Cindy’s Instagram feed is a solid example of a clear, compelling, and consistent personal brand — and her 200,000 followers agree. She has sold two businesses for more than $1.5 billion and now invests in and mentors other women. She’s also been featured in publications like Fortune, Entrepreneur magazine, and Vanity Fair. As her website says, “You cannot miss Cindy. Everything she touches turns to pink.”

3. Michelle Lee

Marketer Audrey Anderson highlighted global content executive Michelle Lee’s impressive career as both an intrapreneur and entrepreneur. Audrey noted Michelle’s success as Editor-In-Chief of Allure, bringing diversity and their stance on aging with grace to the forefront. In 2013, Google named Michelle a Thought Leader.

Most recently, Michelle was the VP of Global Editorial & Publishing at Netflix, where she led social media, content marketing, and podcasts until December 2022. She has now founded her own marketing consultancy.

4. Ruth Bader Ginsberg

Consistency is integral to personal branding, and that means staying true to your convictions, no matter what. The late Ruth Bader Ginsburg, former United States Supreme Court Justice, is a shining example of this. 

The Atlantic says of Ginsburg’s secret as an iconic feminist voice, “seems to be that, even in a time of reality-show presidential rule and shifting narratives, she remained unwaveringly who she had always been — as controlled as she was in the now-vanished world of post-war Brooklyn.”

5. Mindy Kaling

Actor, comedian, screenwriter, and producer Mindy Kaling is recognized for having a strong personal brand.

In this Webflow article, Mindy is described as someone who wields humor to create smart comedy that disputes societal norms.
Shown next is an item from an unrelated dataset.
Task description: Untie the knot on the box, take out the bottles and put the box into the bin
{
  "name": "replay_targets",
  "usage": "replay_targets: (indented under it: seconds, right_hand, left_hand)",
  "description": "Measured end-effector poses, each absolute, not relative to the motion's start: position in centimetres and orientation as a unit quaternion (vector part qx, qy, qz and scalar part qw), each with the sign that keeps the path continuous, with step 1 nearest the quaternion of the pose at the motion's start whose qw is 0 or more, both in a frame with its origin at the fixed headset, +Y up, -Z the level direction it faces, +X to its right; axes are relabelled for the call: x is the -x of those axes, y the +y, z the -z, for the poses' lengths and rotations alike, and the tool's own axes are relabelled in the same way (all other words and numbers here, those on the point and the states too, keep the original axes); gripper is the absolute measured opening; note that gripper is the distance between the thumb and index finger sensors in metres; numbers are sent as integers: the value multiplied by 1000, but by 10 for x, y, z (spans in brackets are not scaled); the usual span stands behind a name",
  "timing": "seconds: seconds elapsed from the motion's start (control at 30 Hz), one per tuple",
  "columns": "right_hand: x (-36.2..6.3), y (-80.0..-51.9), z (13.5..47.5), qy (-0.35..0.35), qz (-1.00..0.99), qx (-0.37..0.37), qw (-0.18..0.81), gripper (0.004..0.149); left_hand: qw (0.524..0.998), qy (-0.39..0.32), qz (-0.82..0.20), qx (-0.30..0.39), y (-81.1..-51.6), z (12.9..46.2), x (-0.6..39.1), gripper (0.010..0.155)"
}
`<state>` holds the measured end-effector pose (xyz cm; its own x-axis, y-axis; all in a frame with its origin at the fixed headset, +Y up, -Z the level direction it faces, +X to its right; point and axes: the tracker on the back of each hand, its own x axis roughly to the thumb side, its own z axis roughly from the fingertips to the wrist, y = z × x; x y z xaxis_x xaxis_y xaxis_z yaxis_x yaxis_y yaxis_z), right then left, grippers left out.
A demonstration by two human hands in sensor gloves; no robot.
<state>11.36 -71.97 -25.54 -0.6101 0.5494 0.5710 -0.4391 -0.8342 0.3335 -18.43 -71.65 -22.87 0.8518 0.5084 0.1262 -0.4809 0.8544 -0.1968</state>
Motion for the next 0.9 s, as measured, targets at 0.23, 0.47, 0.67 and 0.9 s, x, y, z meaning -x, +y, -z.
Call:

Her personal brand is multifaceted and reflects her experience as a writer, feminist, and actor, while spotlighting with clarity what issues she holds dear.

How to generate impactful content that sticks

There are a few questions you can ask yourself to help generate content ideas for your own personal brand. Your answers to these questions can serve as content topics — the basis for the stories you are going to tell to help your audience get to know, like, and trust you.

Storytelling is critical when it comes to creating content, so try to follow a story-based framework whenever you can. Storytelling will make your content “stickier,” or more memorable.

  • Think about your mission or purpose. Maybe it’s to advance gender equity in business. What unites people around that mission?
  • What riles you up about the obstacles that stand in the way of your mission? What do you think needs to be done differently to achieve it?
  • What is the unique approach or process you bring to your work? Why do you approach it this way?
  • What do people say is the impact of collaborating with you – or using your service, if you’re a business owner?
  • What are the biggest misconceptions about the issues you care about, or your work, that you can dispel?
  • What are some personal stories that you can tell to help people get to know you better?

Create a personal brand to be proud of

Personal branding matters, whether you’re an entrepreneur or intrapreneur. To establish yourself as a powerful and consistent personal brand, start by defining and articulating the foundations like your mission and values. These cornerstones will help you strategically create content that amplifies your personal brand and expertise, so your audience knows they can turn to you for answers.

Afton Brazzoni is the founder of Scribe National, a B2B content strategy and writing studio in Calgary, Canada. As a former journalist, she is passionate about helping companies amplify their voices to build thought leadership and drive sales with original, story-rich content marketing.